• **Source material**:
* * *

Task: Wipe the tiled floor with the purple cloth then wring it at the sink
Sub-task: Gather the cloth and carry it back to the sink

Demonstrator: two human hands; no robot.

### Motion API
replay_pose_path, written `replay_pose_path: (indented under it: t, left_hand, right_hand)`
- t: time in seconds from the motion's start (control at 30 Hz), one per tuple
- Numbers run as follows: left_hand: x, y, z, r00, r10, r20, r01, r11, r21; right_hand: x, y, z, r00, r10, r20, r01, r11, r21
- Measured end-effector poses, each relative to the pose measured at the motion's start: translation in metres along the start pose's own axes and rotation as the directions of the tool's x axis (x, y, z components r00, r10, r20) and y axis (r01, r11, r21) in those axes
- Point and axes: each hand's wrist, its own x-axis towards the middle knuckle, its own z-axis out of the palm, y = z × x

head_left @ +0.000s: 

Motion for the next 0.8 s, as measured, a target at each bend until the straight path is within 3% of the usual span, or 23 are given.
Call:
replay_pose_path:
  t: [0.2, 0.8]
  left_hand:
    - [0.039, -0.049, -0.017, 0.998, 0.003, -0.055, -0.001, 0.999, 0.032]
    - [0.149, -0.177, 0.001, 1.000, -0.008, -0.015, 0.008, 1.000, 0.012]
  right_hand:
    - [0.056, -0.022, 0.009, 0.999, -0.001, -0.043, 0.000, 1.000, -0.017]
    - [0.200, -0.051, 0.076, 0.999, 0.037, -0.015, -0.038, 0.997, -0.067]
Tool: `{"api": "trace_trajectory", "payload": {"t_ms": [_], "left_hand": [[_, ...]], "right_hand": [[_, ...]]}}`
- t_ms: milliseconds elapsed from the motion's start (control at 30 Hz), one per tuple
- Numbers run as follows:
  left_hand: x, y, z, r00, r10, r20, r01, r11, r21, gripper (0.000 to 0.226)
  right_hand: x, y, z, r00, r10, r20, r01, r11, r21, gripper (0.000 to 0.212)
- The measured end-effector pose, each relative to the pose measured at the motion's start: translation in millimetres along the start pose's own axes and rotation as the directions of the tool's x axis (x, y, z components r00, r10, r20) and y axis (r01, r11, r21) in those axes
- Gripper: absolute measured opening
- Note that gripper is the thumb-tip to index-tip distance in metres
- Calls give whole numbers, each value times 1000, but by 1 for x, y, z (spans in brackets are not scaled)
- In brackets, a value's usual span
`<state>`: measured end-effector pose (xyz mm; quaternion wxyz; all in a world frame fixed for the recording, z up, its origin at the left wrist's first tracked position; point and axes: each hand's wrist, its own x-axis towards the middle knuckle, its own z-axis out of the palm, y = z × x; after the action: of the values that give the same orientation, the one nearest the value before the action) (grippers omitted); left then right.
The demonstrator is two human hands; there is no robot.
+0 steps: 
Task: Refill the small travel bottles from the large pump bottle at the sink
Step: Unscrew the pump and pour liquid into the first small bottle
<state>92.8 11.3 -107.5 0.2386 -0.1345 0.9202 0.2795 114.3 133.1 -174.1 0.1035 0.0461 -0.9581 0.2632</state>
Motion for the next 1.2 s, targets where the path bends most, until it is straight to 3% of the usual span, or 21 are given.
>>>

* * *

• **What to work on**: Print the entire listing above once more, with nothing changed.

• **Exercise result**:
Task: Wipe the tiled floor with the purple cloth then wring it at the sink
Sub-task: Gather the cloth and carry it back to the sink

Demonstrator: two human hands; no robot.

### Motion API
replay_pose_path, written `replay_pose_path: (indented under it: t, left_hand, right_hand)`
- t: time in seconds from the motion's start (control at 30 Hz), one per tuple
- Numbers run as follows: left_hand: x, y, z, r00, r10, r20, r01, r11, r21; right_hand: x, y, z, r00, r10, r20, r01, r11, r21
- Measured end-effector poses, each relative to the pose measured at the motion's start: translation in metres along the start pose's own axes and rotation as the directions of the tool's x axis (x, y, z components r00, r10, r20) and y axis (r01, r11, r21) in those axes
- Point and axes: each hand's wrist, its own x-axis towards the middle knuckle, its own z-axis out of the palm, y = z × x

head_left @ +0.000s: 

Motion for the next 0.8 s, as measured, a target at each bend until the straight path is within 3% of the usual span, or 23 are given.
Call:
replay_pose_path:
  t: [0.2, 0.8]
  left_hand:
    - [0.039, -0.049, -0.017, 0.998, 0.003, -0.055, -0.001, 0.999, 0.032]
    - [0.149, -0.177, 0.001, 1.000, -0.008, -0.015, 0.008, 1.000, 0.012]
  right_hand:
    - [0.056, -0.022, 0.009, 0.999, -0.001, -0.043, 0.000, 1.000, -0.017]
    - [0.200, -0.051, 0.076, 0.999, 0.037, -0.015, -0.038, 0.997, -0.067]
Tool: `{"api": "trace_trajectory", "payload": {"t_ms": [_], "left_hand": [[_, ...]], "right_hand": [[_, ...]]}}`
- t_ms: milliseconds elapsed from the motion's start (control at 30 Hz), one per tuple
- Numbers run as follows:
  left_hand: x, y, z, r00, r10, r20, r01, r11, r21, gripper (0.000 to 0.226)
  right_hand: x, y, z, r00, r10, r20, r01, r11, r21, gripper (0.000 to 0.212)
- The measured end-effector pose, each relative to the pose measured at the motion's start: translation in millimetres along the start pose's own axes and rotation as the directions of the tool's x axis (x, y, z components r00, r10, r20) and y axis (r01, r11, r21) in those axes
- Gripper: absolute measured opening
- Note that gripper is the thumb-tip to index-tip distance in metres
- Calls give whole numbers, each value times 1000, but by 1 for x, y, z (spans in brackets are not scaled)
- In brackets, a value's usual span
`<state>`: measured end-effector pose (xyz mm; quaternion wxyz; all in a world frame fixed for the recording, z up, its origin at the left wrist's first tracked position; point and axes: each hand's wrist, its own x-axis towards the middle knuckle, its own z-axis out of the palm, y = z × x; after the action: of the values that give the same orientation, the one nearest the value before the action) (grippers omitted); left then right.
The demonstrator is two human hands; there is no robot.
+0 steps: 
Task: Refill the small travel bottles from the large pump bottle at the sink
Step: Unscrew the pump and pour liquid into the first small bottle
<state>92.8 11.3 -107.5 0.2386 -0.1345 0.9202 0.2795 114.3 133.1 -174.1 0.1035 0.0461 -0.9581 0.2632</state>
Motion for the next 1.2 s, targets where the path bends most, until it is straight to 3% of the usual span, or 21 are given.
>>>

The answer to this exercise is complete.